Si la valentía y el desparpajo bergmaniano de Schrader constituyen rasgos admirables, lo hecho por Hawke directamente es sublime. Desde ya que el actor a esta altura no tiene que demostrarle nada a nadie después de más de 30 años de militancia actoral en el indie y por consiguiente el margen para las sorpresas casi no existe, sin embargo no podemos dejar de señalar que las configuraciones faciales ideadas para First Reformed rankean en punta entre los mejores trabajos interpretativos del séptimo arte de los últimos años ya que transmiten la misma aflicción de aquel George C. Scott de Hardcore y aquel Ken Ogata de Mishima. El inconformismo apesadumbrado de la propuesta depende también de los fragmentos del diario personal de Toller, esos que escuchamos en la voz de Hawke y que diseccionan con inteligencia el colapso existencial del protagonista a lo largo de un derrotero en el que va comprendiendo lo mucho que llenan los preceptos actitudinales férreos en épocas como la nuestra en la que la banalidad cultural y la inseguridad social/ política/ laboral/ psicológica parecen doblegar a la enorme mayoría de los individuos, invitándolos en simultáneo a caer en extremismos discursivos de “no negociación” en relación al prójimo o semejante.

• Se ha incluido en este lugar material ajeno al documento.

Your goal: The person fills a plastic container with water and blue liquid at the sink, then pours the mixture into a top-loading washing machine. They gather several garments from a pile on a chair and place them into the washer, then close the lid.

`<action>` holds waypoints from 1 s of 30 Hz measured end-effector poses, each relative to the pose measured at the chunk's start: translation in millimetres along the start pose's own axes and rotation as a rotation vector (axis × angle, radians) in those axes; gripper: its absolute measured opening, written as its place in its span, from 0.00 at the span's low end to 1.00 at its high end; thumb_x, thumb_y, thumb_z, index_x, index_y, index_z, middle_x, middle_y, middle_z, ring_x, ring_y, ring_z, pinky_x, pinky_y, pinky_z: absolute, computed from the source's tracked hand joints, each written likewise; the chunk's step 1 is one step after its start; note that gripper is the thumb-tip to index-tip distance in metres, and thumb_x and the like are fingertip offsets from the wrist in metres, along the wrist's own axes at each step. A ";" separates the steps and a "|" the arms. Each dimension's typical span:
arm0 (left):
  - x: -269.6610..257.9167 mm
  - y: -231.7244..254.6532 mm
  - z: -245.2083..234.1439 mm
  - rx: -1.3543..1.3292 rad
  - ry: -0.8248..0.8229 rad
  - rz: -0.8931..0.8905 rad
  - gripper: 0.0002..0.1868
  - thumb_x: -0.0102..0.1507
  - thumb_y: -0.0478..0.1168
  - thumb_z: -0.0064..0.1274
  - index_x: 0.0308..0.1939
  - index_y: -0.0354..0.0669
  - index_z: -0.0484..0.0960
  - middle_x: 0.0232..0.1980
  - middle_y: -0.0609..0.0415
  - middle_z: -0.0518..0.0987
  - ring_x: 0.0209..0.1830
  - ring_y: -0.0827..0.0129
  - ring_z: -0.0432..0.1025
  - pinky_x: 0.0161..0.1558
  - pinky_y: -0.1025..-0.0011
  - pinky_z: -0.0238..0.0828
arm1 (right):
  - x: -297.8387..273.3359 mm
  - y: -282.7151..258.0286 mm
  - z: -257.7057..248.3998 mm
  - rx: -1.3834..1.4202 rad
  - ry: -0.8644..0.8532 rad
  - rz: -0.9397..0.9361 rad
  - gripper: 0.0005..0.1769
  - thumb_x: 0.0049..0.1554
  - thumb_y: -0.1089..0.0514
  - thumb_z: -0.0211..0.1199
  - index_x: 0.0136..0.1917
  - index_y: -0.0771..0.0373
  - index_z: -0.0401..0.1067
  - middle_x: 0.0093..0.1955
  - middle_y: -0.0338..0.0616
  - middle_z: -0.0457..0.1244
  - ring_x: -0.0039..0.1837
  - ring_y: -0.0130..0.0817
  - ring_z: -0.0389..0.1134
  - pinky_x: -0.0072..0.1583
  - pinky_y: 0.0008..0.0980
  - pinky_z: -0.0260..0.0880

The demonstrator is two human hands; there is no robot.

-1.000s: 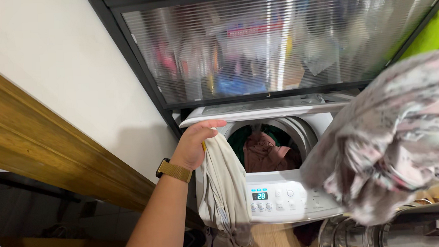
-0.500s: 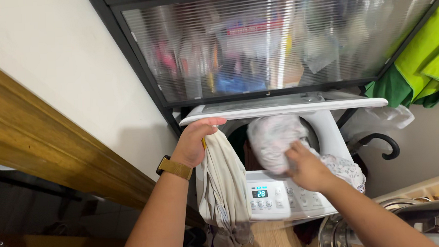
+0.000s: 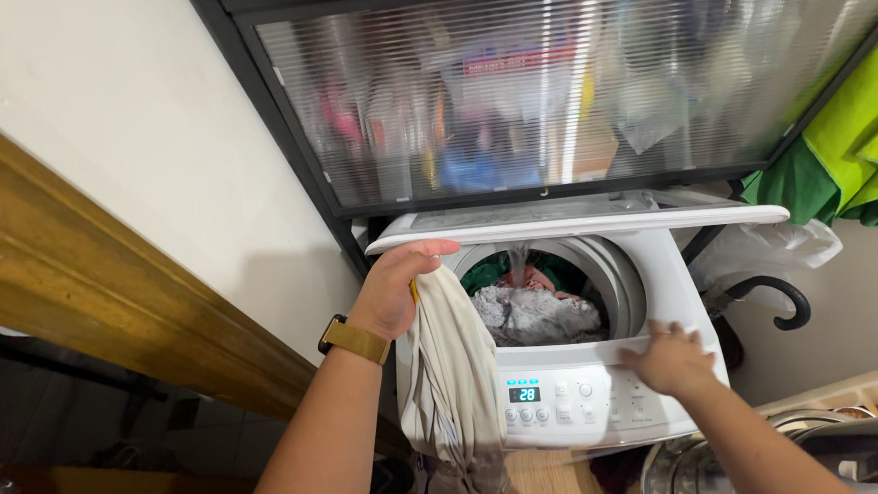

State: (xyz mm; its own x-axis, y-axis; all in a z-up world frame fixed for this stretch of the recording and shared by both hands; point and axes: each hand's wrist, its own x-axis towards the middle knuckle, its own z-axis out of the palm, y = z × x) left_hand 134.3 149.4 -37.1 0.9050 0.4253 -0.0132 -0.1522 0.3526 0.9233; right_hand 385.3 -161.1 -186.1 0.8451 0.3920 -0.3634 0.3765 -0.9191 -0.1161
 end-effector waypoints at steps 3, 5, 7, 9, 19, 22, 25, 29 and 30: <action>2.9 1.3 1.6 -0.014 -0.009 0.018 0.18 0.63 0.35 0.46 0.53 0.29 0.83 0.45 0.52 0.80 0.45 0.70 0.72 0.51 0.71 0.69 | -13.1 -25.6 19.1 0.392 0.194 -0.481 0.49 0.51 0.34 0.71 0.76 0.58 0.61 0.77 0.53 0.56 0.78 0.52 0.61 0.76 0.45 0.63; 0.8 0.9 3.7 -0.034 -0.002 0.018 0.18 0.63 0.35 0.46 0.53 0.29 0.83 0.44 0.52 0.80 0.45 0.71 0.72 0.51 0.71 0.69 | -39.4 -72.2 38.2 0.841 -0.282 -0.364 0.59 0.43 0.43 0.76 0.80 0.52 0.50 0.80 0.45 0.52 0.67 0.51 0.70 0.63 0.45 0.76; 2.5 1.1 4.7 -0.075 0.008 0.005 0.17 0.63 0.36 0.46 0.52 0.29 0.82 0.43 0.53 0.79 0.44 0.70 0.73 0.50 0.70 0.70 | -67.2 -119.7 49.4 0.984 -0.336 -0.615 0.70 0.39 0.56 0.80 0.84 0.55 0.38 0.79 0.47 0.50 0.67 0.44 0.64 0.60 0.40 0.76; 4.7 -1.1 5.4 -0.104 0.020 -0.013 0.17 0.63 0.36 0.46 0.51 0.30 0.82 0.40 0.53 0.79 0.41 0.69 0.72 0.47 0.70 0.70 | -91.6 -165.7 58.8 1.250 -0.566 -0.543 0.69 0.42 0.58 0.80 0.80 0.56 0.33 0.75 0.51 0.57 0.64 0.43 0.70 0.63 0.36 0.72; 12.5 -16.1 -12.9 -0.078 -0.047 0.153 0.09 0.64 0.36 0.49 0.39 0.29 0.76 0.49 0.54 0.82 0.36 0.75 0.59 0.46 0.76 0.59 | -103.1 -109.3 12.0 0.541 -1.117 -0.342 0.25 0.67 0.44 0.63 0.70 0.59 0.71 0.50 0.43 0.58 0.46 0.42 0.66 0.50 0.58 0.76; 11.8 -14.0 -13.5 0.007 -0.020 0.130 0.19 0.67 0.41 0.47 0.51 0.28 0.86 0.44 0.54 0.75 0.41 0.73 0.64 0.50 0.74 0.61 | -78.5 -101.7 -56.1 1.335 -1.191 0.022 0.26 0.64 0.47 0.47 0.65 0.69 0.66 0.56 0.64 0.66 0.47 0.56 0.75 0.49 0.55 0.79; 12.8 -8.5 -10.4 -0.066 -0.047 0.110 0.21 0.67 0.46 0.46 0.49 0.31 0.85 0.50 0.45 0.82 0.49 0.65 0.72 0.57 0.66 0.66 | -75.6 -89.3 -115.7 1.915 -0.648 -0.522 0.22 0.64 0.50 0.52 0.64 0.68 0.63 0.61 0.56 0.66 0.61 0.54 0.71 0.65 0.58 0.70; 11.6 -3.2 -4.6 -0.048 0.011 -0.027 0.26 0.66 0.53 0.45 0.51 0.34 0.85 0.54 0.49 0.83 0.55 0.63 0.72 0.65 0.62 0.59 | -89.8 -67.1 -124.0 1.491 0.176 -1.209 0.28 0.58 0.58 0.58 0.71 0.64 0.64 0.69 0.50 0.63 0.73 0.50 0.61 0.77 0.50 0.55; 10.5 -1.7 -3.5 -0.036 0.014 -0.032 0.26 0.65 0.54 0.44 0.52 0.35 0.85 0.55 0.50 0.83 0.56 0.63 0.72 0.67 0.61 0.58 | -87.4 -63.1 -118.3 0.915 0.551 -1.305 0.26 0.56 0.60 0.59 0.69 0.63 0.66 0.67 0.51 0.63 0.71 0.51 0.62 0.76 0.50 0.56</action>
State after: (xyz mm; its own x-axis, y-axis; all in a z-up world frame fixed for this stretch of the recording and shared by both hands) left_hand 142.6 156.2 -40.2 0.9039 0.4249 -0.0483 -0.1378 0.3962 0.9078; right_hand 332.6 -132.7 -37.6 0.2658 0.6390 0.7219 0.7208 0.3656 -0.5889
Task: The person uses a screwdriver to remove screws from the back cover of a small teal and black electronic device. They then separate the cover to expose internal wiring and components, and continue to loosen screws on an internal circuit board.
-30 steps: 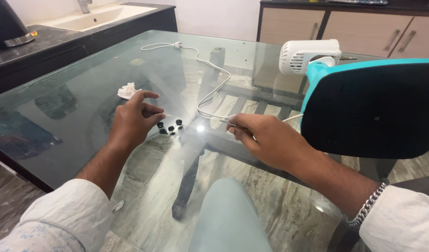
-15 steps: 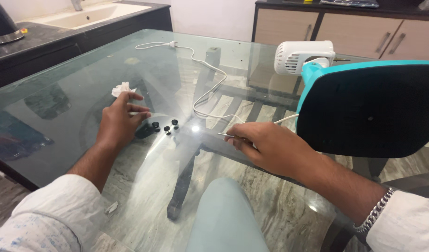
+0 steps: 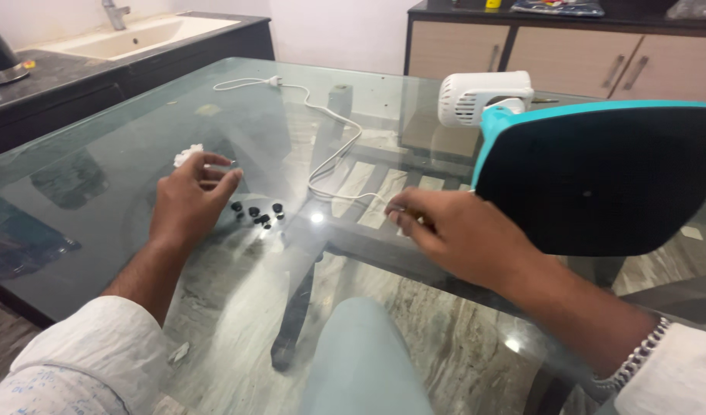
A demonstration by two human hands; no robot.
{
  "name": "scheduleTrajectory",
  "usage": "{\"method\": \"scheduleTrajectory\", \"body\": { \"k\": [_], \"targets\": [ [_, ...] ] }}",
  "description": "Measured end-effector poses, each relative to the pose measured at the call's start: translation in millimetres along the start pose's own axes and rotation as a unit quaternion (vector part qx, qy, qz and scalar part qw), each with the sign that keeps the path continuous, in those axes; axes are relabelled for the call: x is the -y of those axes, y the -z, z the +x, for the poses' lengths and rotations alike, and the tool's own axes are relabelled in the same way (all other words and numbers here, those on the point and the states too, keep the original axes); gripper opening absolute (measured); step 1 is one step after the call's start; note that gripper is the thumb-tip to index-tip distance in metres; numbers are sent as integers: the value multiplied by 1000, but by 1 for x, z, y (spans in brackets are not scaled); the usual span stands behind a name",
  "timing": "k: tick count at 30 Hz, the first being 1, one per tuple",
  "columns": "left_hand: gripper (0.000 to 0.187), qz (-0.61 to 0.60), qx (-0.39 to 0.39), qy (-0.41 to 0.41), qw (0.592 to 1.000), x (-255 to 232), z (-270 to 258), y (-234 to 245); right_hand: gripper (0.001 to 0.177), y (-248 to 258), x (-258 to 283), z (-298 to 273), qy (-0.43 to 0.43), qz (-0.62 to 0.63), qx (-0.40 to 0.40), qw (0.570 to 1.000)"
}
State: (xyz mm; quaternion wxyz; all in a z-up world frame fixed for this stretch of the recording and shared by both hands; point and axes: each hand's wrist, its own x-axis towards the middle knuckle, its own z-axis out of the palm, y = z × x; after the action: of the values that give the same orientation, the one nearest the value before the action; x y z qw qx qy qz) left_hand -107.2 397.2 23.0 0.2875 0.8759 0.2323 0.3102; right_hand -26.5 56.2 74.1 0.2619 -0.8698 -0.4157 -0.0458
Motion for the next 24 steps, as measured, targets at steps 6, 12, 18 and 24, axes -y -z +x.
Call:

Una vez más la culpa cristiana hace estragos cuando viene hermanada con el mesianismo y la soberbia bien hipócrita de instituciones eclesiásticas ahogadas en ritos vacuos, por lo que la genial cruzada final de Toller funciona como un camino redentor que destroza estructuras preestablecidas y se juega por el cambio de la armadura de Dios -alambre de púas alrededor del pecho, un vaso de destapacañerías y mucho amor de último momento- contra las reglas, autoridades y poderes de este oscuro mundo plutocrático, muy agresivo para con la vida…

 

First Reformed (Estados Unidos/ Reino Unido/ Australia, 2017)

Dirección y Guión: Paul Schrader. Elenco: Ethan Hawke, Amanda Seyfried, Cedric Antonio Kyles, Victoria Hill, Philip Ettinger, Michael Gaston, Bill Hoag, Kristin Villanueva, Ingrid Kullberg-Bendz, Ken Forman. Producción: Christine Vachon, Deepak Sikka, Frank Murray, David Hinojosa, Victoria Hill, Gary Hamilton, Greg Clark y Jack Binder. Duración: 113 minutos.